On October 10, 2019 Block Cinema joined with Northwestern’s MA in Sound Arts and Industries to welcome Academy-Award-Winning Sound Designer Gary Rydstrom for a discussion of David ‘s Lynch’s 1980 classic The Elephant Man. Although noted for its evocative black and white cinematography and for John Hurt’s sensitive and powerful performance as Merrick, the film’s emotional landscape derives, as in all of Lynch’s works, from its rich, atmospheric use of sound. Speaking as part of The Block’s Perspectives on Horror Series, Rydstrom addressed the weird and wondrous audio of the film, that emerged as part of an unconventional partnership between Lynch and and his designer Alan Splet.
From the Interview
Elephant Man is a not a horror movie, but it’s about seeing something unexpected underneath the surface. And sort of finding something beautiful underneath something that can possibly be considered ugly.
Sound Designer Alan Splet met David Lynch. And David Lynch describes him as wearing this perfect suit, and being kind of straight laced and old fashioned. He didn’t connect with him in any way at all. But together they forged a very unique style of doing sound for movies. The sound half the time has no business being there. There’s no reason for the sounds you hear sometimes. And in this movie you’ll hear that.
I’m going hopefully not ruin the movie for you, or ruin any Alan Splet /David Lynch movie. But if you stop and say, “Okay, what’s happening in the soundtrack?” A lot of times you’re going, “Why? Why am I hearing that?” And it’s really meant to make you feel something, set a mood. And that’s just part of this thing that the two of them did together that was really, really powerful.
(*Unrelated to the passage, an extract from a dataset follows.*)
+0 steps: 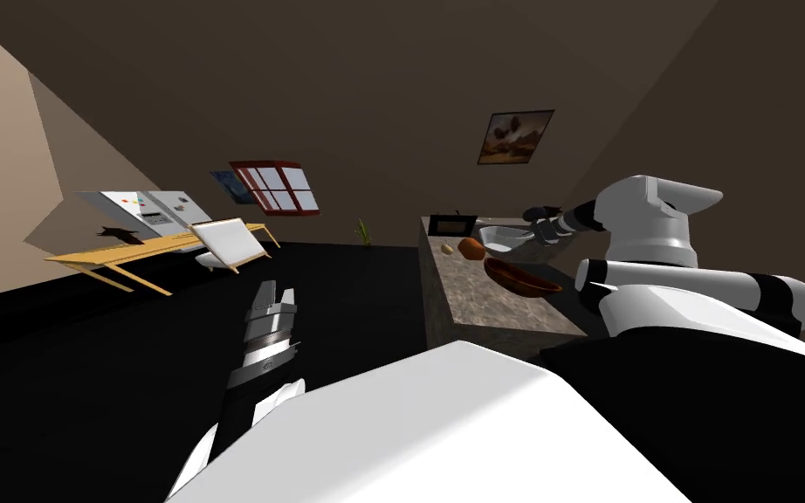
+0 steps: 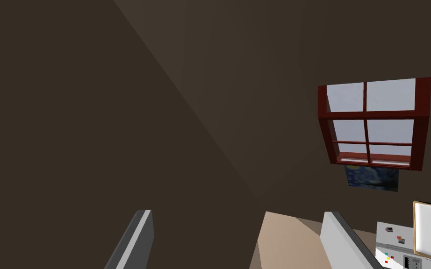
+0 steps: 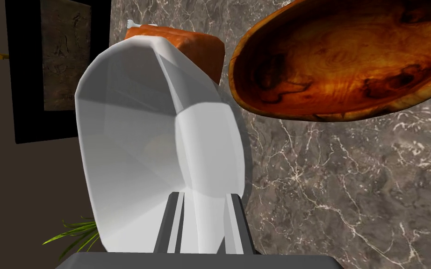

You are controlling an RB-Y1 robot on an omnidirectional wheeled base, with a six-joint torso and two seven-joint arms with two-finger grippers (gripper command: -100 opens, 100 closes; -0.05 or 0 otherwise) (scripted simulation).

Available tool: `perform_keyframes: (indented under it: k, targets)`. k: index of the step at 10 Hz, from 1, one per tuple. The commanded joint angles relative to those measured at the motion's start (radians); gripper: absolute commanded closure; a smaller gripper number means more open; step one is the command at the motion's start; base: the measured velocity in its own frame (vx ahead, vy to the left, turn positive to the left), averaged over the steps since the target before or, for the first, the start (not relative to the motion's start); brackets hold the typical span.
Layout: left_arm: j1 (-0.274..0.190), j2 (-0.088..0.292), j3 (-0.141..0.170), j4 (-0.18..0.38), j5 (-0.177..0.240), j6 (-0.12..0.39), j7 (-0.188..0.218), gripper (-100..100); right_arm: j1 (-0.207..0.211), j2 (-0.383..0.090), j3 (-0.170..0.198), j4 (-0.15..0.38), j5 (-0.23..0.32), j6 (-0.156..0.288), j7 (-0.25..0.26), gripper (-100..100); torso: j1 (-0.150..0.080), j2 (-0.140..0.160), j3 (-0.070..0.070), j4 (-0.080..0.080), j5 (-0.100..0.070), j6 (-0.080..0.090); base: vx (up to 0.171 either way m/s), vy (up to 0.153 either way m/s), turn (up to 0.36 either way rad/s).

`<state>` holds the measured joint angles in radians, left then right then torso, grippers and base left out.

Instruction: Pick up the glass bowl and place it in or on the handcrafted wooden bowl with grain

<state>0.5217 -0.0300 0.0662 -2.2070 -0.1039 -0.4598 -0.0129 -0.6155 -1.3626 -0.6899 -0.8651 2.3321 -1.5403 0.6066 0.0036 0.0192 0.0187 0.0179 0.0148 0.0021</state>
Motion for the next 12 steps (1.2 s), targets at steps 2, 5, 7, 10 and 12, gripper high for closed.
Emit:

Its that combination, that’s what makes movies great, I think. We have this auteur theory that I’ve disliked for many years. The auteur theory says it’s all about one person. And it’s never. I’ve worked in the film business long enough to know that it’s not. You can have genius people, but it’s about that combination of who you work with. And once you find that and they can be as different from you as possible. But that combination can spark something really amazing. And this film is full of weird combinations of people doing something great.
About Gary Rydstrom
Gary Rydstrom is a film director and sound designer. For Pixar Animation Studios, he directed two shorts: the Oscar-nominated Lifted, and Toy Story Toons: Hawaiian Vacation. For Disney and Studio Ghibli, he directed the English-language versions of The Secret World of Arrietty, From Up on Poppy Hill, and The Wind Rises. At Skywalker Sound, he has designed and mixed many films, including Terminator 2, Jurassic Park, A River Runs Through It, Toy Story, Quiz Show, Titanic, Saving Private Ryan, Star Wars: Episode I, Punch-Drunk Love, Finding Nemo, War Horse, and Bridge of Spies. He also wrote and directed the feature film, Strange Magic. He has won seven Academy Awards for Sound and Sound Editing, and Career Achievement Awards from both the Cinema Audio Society and Motion Picture Sound Editors. Gary is a native of Elmhurst, Illinois, and a graduate of the University of Southern California’s School of Cinema.